I tried immersing myself in an ice-water bath, only once, after hearing about this strategy in the early 1990's. The experience was too unpleasant to repeat.
 

WoolPippi

Senior Member
Messages
556
Location
Netherlands
having Adrenal Insufficiency I know cold is one of the major stressors for my adrenals.
Not ready to submit the system to these kind of shocks to try and strengthen it.

Whenever there's cold I need to supplement extra Hydrocortisone. It's a 1:1 relation. Cold treatment would kick the adrenals, just like coffee or a fright would. Kicking is not good for tired adrenals.

>reset the hpa-axis and or help boost metabolism.
I reset my HPA-axis with NLP/Mindfulness tools (Reverse Therapy and Gupta Amygdala Retraining). Physical resetting didn't work for me. Although I believe in the work of dr. Goldstein who sprays chemicals in the nose to deliver them swiftly to the brain.
I do not believe in shocking the system into a better modus operandi.

But I must say: now that I aid my adrenals sufficiently I am more cold tolerant. I even enjoy it. Cold doesn't invoke the stress reaction anymore. So: with better adrenals I think Cold Treatment may be something good.
 

GhostGum

Senior Member
Messages
316
Location
Vic, AU
@Old Bones @WoolPippi

One thing that needs to be mentioned here and made clear is that 'shock' would never be the right way to approach this in most with ME and it is not how I have approached it over the last 12 months. It would be much more ideal for sufferers to take a very grandual approach, even just slowly trying to tolerate colder weather and indoor temperatures to start with, then gradually implementing some coldness to showers. Without adequate preparation, in a normal persons case the deep breathing, which ME sufferers will not even likely be able to do, going straight to an ice bath or cryo chamber will just end badly.
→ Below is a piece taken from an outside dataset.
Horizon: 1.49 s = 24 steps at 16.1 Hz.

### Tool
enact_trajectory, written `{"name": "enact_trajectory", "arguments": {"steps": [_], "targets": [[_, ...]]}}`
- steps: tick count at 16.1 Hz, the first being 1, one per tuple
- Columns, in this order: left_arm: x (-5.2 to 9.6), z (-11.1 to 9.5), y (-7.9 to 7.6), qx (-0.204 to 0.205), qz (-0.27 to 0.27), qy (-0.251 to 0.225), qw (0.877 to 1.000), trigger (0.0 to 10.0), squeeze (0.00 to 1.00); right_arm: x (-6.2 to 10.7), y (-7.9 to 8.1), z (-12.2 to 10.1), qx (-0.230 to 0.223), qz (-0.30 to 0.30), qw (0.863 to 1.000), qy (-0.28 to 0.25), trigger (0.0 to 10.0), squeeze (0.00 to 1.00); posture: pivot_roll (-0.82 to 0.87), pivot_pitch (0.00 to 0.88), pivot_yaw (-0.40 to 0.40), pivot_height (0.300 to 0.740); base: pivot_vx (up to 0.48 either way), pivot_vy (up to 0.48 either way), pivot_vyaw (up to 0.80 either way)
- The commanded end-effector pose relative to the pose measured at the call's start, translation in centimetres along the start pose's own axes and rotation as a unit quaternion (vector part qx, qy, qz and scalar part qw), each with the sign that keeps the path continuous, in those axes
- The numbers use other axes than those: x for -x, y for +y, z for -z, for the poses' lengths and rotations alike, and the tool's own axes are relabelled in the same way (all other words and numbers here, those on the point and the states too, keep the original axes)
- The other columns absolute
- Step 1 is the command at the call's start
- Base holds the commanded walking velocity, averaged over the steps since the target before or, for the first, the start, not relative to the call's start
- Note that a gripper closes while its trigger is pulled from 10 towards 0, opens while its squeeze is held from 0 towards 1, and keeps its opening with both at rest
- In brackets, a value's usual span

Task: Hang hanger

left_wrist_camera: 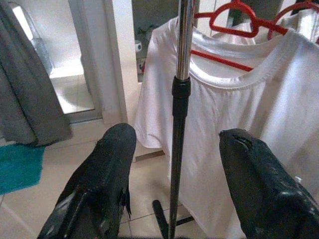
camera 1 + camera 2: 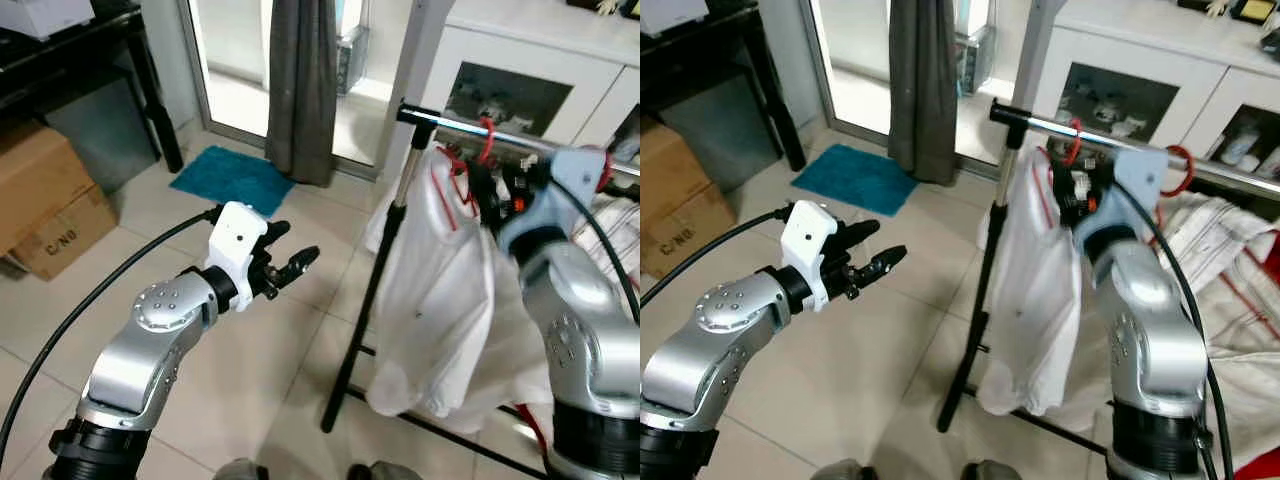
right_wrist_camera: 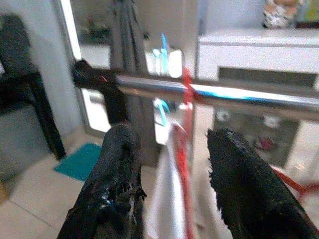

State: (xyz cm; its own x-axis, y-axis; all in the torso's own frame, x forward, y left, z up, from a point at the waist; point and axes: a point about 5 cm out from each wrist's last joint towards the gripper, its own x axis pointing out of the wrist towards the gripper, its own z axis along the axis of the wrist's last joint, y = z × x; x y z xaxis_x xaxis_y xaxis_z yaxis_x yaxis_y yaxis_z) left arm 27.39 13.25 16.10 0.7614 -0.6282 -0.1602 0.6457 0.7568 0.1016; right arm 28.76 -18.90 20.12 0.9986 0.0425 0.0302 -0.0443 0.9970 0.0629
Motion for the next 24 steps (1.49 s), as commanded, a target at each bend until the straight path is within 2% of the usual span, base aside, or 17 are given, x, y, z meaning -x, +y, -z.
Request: {"name": "enact_trajectory", "arguments": {"steps": [1,5,7,13,15,16,17,19,20,21,22,24], "targets": [[-0.3,0.1,-0.4,-0.003,0.005,0.003,1.000,10.0,0.00,0.4,-0.5,0.0,0.016,0.016,1.000,0.011,10.0,1.00,0.00,0.047,-0.035,0.740,0.000,-0.428,0.00],[-0.4,0.0,-0.7,-0.017,0.020,0.005,1.000,10.0,0.00,1.1,0.1,0.4,0.022,0.010,0.999,0.035,10.0,1.00,0.00,0.044,-0.044,0.740,0.000,-0.420,0.00],[-0.2,0.0,-0.7,-0.020,0.031,0.005,0.999,10.0,0.00,1.4,-0.1,0.5,0.030,0.015,0.998,0.049,10.0,1.00,0.01,0.042,-0.045,0.740,0.000,0.000,0.00],[0.9,-0.3,-1.9,-0.023,0.140,0.020,0.990,10.0,0.00,1.2,-1.7,0.8,0.049,0.078,0.990,0.108,10.0,1.00,0.02,0.048,-0.038,0.740,0.000,0.000,0.00],[1.1,-0.4,-2.0,-0.027,0.158,0.027,0.987,10.0,0.00,1.1,-2.3,1.0,0.041,0.094,0.987,0.126,10.0,1.00,0.02,0.049,-0.036,0.740,0.000,0.000,0.00],[1.1,-0.4,-2.1,-0.027,0.167,0.029,0.985,10.0,0.00,0.8,-2.4,1.3,0.029,0.089,0.986,0.137,10.0,0.20,0.01,0.050,-0.032,0.740,0.000,0.000,0.00],[1.1,-0.4,-2.3,-0.027,0.177,0.030,0.983,10.0,0.00,0.4,-2.3,1.5,0.014,0.081,0.986,0.146,10.0,0.00,0.01,0.051,-0.032,0.740,0.000,0.000,0.00],[1.1,-0.4,-2.4,-0.027,0.188,0.034,0.981,10.0,0.00,-0.7,-2.2,1.5,0.018,0.073,0.987,0.144,10.0,0.00,0.01,0.051,-0.031,0.740,0.000,0.000,0.00],[1.1,-0.3,-2.4,-0.028,0.198,0.040,0.979,10.0,0.00,-2.0,-2.1,1.9,0.020,0.081,0.984,0.159,6.3,0.00,0.01,0.052,-0.036,0.740,0.000,0.000,0.00],[1.0,-0.3,-2.5,-0.028,0.199,0.041,0.979,10.0,0.00,-2.1,-2.2,2.0,0.020,0.084,0.983,0.163,6.3,0.00,0.01,0.053,-0.038,0.740,0.000,0.000,0.00],[1.1,-0.4,-2.5,-0.028,0.199,0.040,0.979,10.0,0.00,-2.6,-2.5,2.4,0.023,0.094,0.980,0.172,0.0,0.00,0.01,0.054,-0.045,0.740,0.000,0.000,0.00],[1.2,-0.4,-2.6,-0.028,0.200,0.040,0.979,10.0,0.00,-2.9,-2.9,2.6,0.017,0.101,0.979,0.176,0.0,0.00,0.01,0.055,-0.048,0.740,0.000,0.000,0.00]]}}
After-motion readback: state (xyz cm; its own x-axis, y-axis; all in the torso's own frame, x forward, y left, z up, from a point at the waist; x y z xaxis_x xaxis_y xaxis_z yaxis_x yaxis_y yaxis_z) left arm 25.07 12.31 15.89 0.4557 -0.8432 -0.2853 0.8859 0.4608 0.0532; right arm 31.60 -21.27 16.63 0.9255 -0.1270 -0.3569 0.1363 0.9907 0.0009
Its something that will take persistence over time, I mean it would certainly take an ME body/biology a long time to have any chance of getting benefit from this, but I can not understate how worth it it is if ground can be made.
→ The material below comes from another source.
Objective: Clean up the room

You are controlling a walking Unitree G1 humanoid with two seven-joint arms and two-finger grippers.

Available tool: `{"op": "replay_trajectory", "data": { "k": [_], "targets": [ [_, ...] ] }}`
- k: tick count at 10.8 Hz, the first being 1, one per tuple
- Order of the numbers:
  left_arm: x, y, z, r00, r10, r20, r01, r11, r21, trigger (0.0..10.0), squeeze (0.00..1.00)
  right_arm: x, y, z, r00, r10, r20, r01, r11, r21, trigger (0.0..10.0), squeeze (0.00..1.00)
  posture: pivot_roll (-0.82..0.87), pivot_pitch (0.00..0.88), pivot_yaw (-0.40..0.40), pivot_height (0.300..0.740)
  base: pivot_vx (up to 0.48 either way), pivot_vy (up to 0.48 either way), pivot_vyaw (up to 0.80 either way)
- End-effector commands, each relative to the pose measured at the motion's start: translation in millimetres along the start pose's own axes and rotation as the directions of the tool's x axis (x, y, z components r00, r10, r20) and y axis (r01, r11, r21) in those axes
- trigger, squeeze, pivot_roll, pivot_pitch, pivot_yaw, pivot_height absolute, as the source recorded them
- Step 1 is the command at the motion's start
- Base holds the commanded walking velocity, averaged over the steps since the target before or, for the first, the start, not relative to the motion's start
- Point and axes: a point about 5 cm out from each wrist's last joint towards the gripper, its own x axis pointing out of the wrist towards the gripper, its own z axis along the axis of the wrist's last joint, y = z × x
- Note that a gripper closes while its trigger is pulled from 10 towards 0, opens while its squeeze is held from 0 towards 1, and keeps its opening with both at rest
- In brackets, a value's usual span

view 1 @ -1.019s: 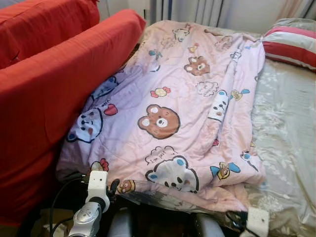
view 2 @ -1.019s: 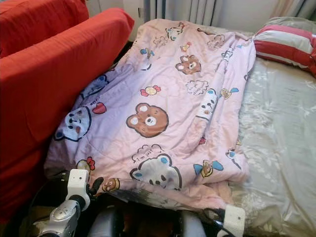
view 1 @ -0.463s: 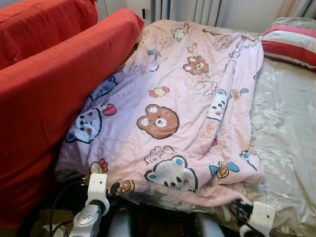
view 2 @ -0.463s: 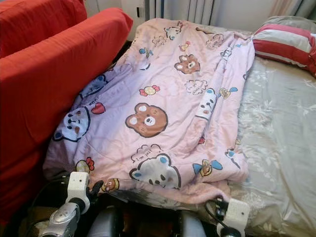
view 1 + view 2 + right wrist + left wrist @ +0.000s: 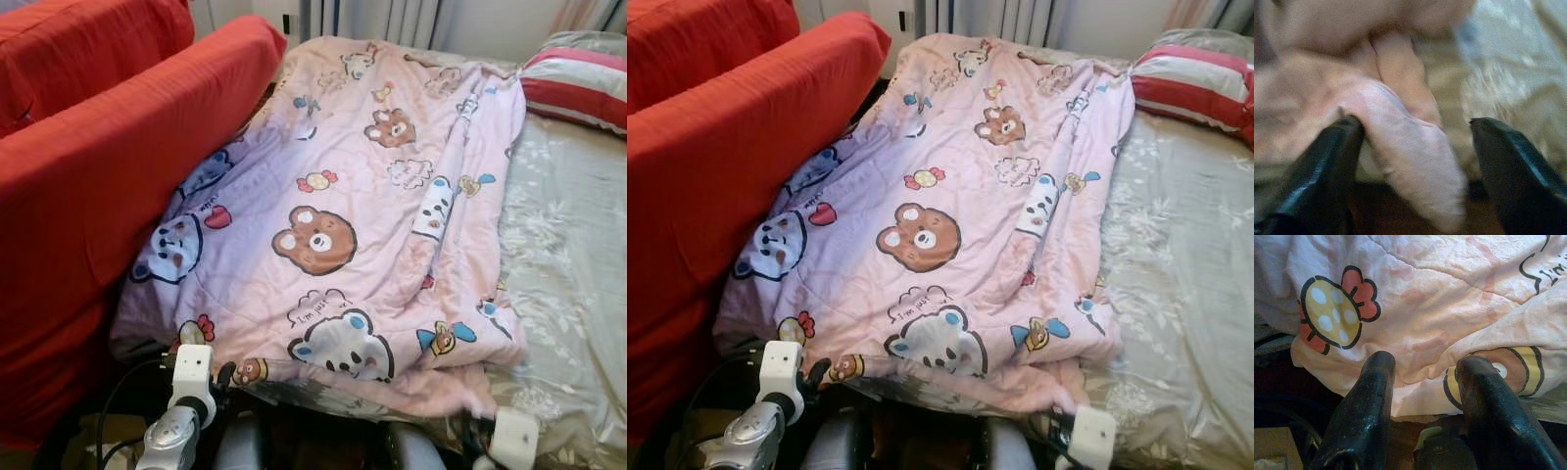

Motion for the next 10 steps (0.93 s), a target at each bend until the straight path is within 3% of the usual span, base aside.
{"op": "replay_trajectory", "data": {
  "k": [1,3,5,7,9,10],
  "targets": [
    [-4.8,2.5,-11.2,0.999,0.003,-0.048,-0.004,1.000,-0.001,10.0,0.00,-4.8,-5.8,-11.2,0.998,-0.017,-0.057,0.015,0.999,-0.029,10.0,1.00,0.10,0.141,0.007,0.635,0.000,0.000,0.00],
    [-5.6,2.6,-12.6,0.999,0.005,-0.052,-0.005,1.000,-0.002,10.0,0.00,-5.8,-6.1,3.7,0.997,0.013,0.080,-0.012,1.000,-0.007,10.0,1.00,0.10,0.140,0.006,0.635,0.000,0.000,0.00],
    [-5.8,3.0,-12.9,0.999,0.004,-0.052,-0.005,1.000,-0.002,10.0,0.00,-8.9,-5.1,31.0,0.957,-0.012,0.290,0.008,1.000,0.014,10.0,1.00,0.10,0.141,0.006,0.635,0.000,0.000,0.00],
    [-6.0,3.2,-13.1,0.999,0.001,-0.054,-0.001,1.000,0.003,10.0,0.00,-10.8,-2.6,38.2,0.945,-0.019,0.327,0.004,0.999,0.045,10.0,1.00,0.10,0.140,0.005,0.635,0.000,0.000,0.00],
    [-6.4,2.8,-14.1,0.998,-0.001,-0.058,0.001,1.000,0.005,10.0,0.00,-16.7,-3.4,25.2,0.962,-0.016,0.273,0.005,0.999,0.040,10.0,1.00,0.10,0.134,0.006,0.635,0.000,0.000,0.00],
    [-6.6,2.2,-14.7,0.998,-0.008,-0.062,0.009,1.000,0.015,10.0,0.00,-11.6,-11.8,17.7,0.978,-0.074,0.193,0.060,0.995,0.077,10.0,0.00,0.10,0.131,0.011,0.635,0.000,0.000,0.00]
  ]
}}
I think a lot of the videos on this subject give false impressions with the 'two week becoming a superhuman' thing when I think real adaptation and health benefit, even in normal people would take years. I am sure it takes ice swimmers many years to do what they do.
 

panckage

Senior Member
Messages
777
Location
Vancouver, BC
The easiest way to get cold is gradually. Start your shower at normal temperature. Get comfortable and then slowly turn down the temperature. Keep doing until the water is cold. It's not uncomfortable at all to do it that way
 

Firefly_

Senior Member
Messages
235
Location
Oklahoma, USA
The easiest way to get cold is gradually. Start your shower at normal temperature. Get comfortable and then slowly turn down the temperature. Keep doing until the water is cold. It's not uncomfortable at all to do it that way
That's a good idea, thanks! I've toyed with it a bit but I think I'm too hedonistic to purposefully make myself uncomfortable and enjoy it lol.